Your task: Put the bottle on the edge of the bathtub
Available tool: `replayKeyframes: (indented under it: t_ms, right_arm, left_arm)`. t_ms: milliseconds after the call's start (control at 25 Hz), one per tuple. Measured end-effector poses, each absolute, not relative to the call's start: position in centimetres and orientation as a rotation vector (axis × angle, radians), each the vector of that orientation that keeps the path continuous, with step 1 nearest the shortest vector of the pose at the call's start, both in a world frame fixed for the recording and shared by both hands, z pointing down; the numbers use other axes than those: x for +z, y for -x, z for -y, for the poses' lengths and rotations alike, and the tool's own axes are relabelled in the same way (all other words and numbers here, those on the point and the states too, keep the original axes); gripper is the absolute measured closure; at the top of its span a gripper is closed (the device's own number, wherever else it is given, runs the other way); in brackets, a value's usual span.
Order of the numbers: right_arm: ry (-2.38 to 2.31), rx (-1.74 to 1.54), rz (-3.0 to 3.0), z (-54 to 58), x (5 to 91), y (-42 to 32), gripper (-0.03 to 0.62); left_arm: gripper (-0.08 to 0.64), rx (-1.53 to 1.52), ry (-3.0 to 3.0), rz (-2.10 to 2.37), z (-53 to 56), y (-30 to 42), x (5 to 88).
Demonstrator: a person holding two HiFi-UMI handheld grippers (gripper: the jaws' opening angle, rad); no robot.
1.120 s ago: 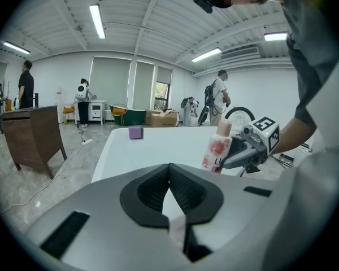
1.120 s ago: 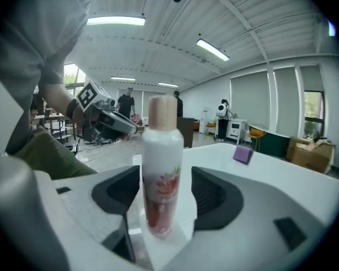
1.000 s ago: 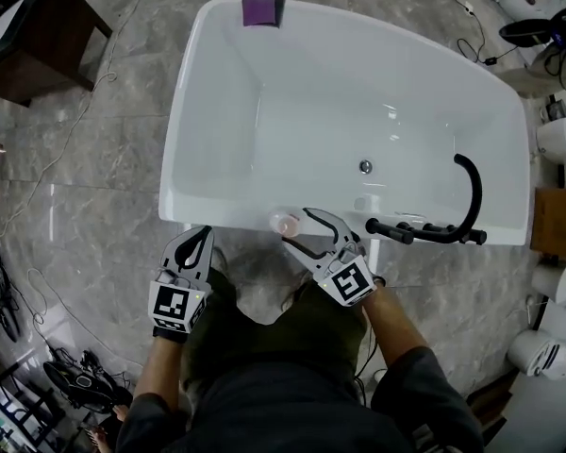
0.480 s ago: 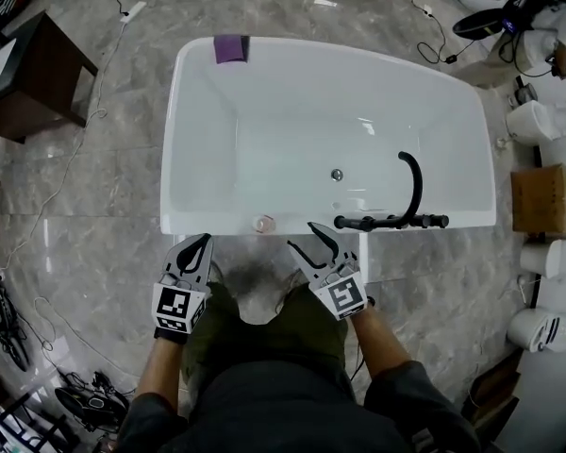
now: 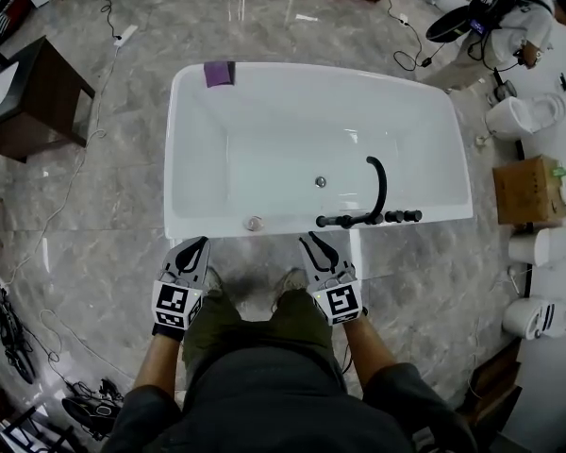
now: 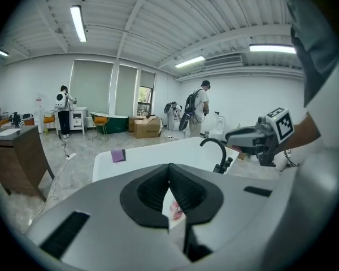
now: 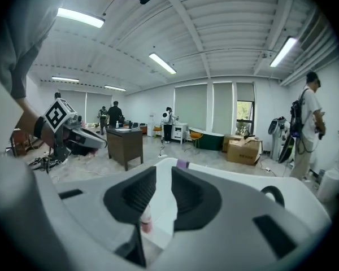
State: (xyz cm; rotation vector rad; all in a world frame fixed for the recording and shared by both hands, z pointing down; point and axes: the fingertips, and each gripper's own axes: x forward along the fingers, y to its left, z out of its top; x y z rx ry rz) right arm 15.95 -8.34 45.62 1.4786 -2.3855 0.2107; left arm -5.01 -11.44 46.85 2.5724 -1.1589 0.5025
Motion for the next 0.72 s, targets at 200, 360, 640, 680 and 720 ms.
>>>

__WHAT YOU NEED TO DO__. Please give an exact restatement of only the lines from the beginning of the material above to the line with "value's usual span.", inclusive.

__EXPECTED ANSWER__.
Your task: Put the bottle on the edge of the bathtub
Available tool: `replayKeyframes: (indented under it: t_ms, right_arm, left_arm)`. t_ms: milliseconds after the call's start (control at 25 Hz), one per tuple. Measured end-effector poses, each absolute, not relative to the call's start: position in centimetres and orientation as a rotation vector (axis × angle, radians), each the vector of that orientation that keeps the path continuous, with step 1 nearest the shortest vector of the pose at the call's start, both in a world frame fixed for the recording and shared by both hands, z pointing down; the numbers use other axes than those: x for +z, y for -x, z for -y, for the poses' lengths and rotations alike, and the tool's own axes are relabelled in the same way (all other words and numbers here, those on the point and the states too, keep the original axes); gripper is the absolute measured closure; at the top of its span a gripper is closed (the device's own number, wherever else it is given, runs the other way); in brackets, a value's usual span.

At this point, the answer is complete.